First, it is the first printer to use 3D scanning techniques from machine vision. It runs a loop of continuous 3D scans that allow it to self-calibrate and self-correct in order to maintain print accuracy. For each layer of the design, system generates 3D scans to detect errors and “correction masks” to clean them up, eliminating the need for operators to fine-tune the settings themselves. MultiFab also delivers a very high resolution at the level of 40 microns – less than half the width of human hair.
Second, the embedding feature allows the printer to include complex electrical pieces, such as sensors and circuits, during the initial printing, again eliminating the need for manual assembly and reducing cost and waste.
According to Javier Ramos, research engineer at CSAIL and c0-author of research paper presenting MultiFab, “The platform opens up new possibilities for manufacturing, giving researchers and hobbyists alike the power to create objects that have previously been difficult or even impossible to print”.
Though the printer is able to print various kinds of products, it’s the military applications that gained the Department of Defense’s (DOD) attention. “Before a warfighter can print a missile in the field, you need quality, controlled processes to fabricate all the component materials,” said Chris McCarroll, director of the National Additive Manufacturing Institute. “The hard part is then making the connections between these components, as an example, the integrated control circuit that receives the command to light the fuse.”

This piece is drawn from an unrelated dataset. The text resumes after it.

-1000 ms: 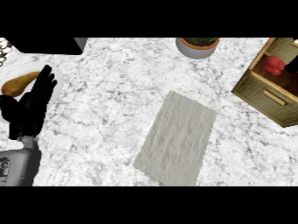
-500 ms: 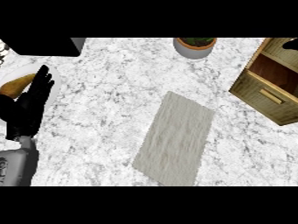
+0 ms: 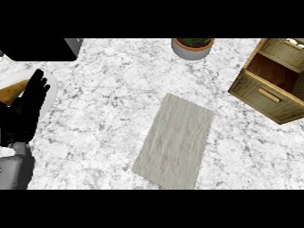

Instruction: Pick the bell pepper from the placemat and place it in the basket

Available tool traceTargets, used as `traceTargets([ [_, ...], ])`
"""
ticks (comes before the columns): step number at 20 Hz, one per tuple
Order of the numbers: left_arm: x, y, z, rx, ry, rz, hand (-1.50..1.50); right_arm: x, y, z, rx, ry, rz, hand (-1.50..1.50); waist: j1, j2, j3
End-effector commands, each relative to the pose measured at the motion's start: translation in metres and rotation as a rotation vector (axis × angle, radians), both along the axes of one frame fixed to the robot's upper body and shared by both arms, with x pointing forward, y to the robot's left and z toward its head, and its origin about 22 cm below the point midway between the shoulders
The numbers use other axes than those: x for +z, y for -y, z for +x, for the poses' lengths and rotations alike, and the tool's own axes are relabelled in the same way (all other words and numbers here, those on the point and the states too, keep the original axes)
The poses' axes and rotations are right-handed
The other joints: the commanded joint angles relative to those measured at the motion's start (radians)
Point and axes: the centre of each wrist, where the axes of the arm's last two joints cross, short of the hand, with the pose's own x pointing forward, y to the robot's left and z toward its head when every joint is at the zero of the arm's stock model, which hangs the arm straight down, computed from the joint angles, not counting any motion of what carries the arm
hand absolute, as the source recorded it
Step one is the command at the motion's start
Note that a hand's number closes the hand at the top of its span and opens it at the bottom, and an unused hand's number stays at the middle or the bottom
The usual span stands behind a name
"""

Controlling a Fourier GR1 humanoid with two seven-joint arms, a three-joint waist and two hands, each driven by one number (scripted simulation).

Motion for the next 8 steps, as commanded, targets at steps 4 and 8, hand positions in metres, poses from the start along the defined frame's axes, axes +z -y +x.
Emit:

This technology saves military significant time and money and also reduce waste by providing soldiers the ability to machine parts on-site, even in remote locations rather than waiting for manufacturing and delivery from around the globe. “The potential impact in scaling advances manufacturing across the defense enterprise cannot be overstated,” said MCarroll.
3-D scanning technology is used to create models for visualization, prototypes and reverse engineering.
Photo courtesy of the U.S. Army
The MultiFab system was developed by CSAIL researchers and revealed in a paper that was recently accepted at the SIGGRAPH computer-graphics confnerece. Along with Ramos, the team includes Professor Wojciech Matusik of the Computational Fabrication Group, lead author and former CSAIL postdoc Pitchaya Sitthi-Amorn, former graduate students Joyce Kwan and Justin Lan, research scientist Wenshou Wang, and graduate student Yu Wang of Tsinghua University.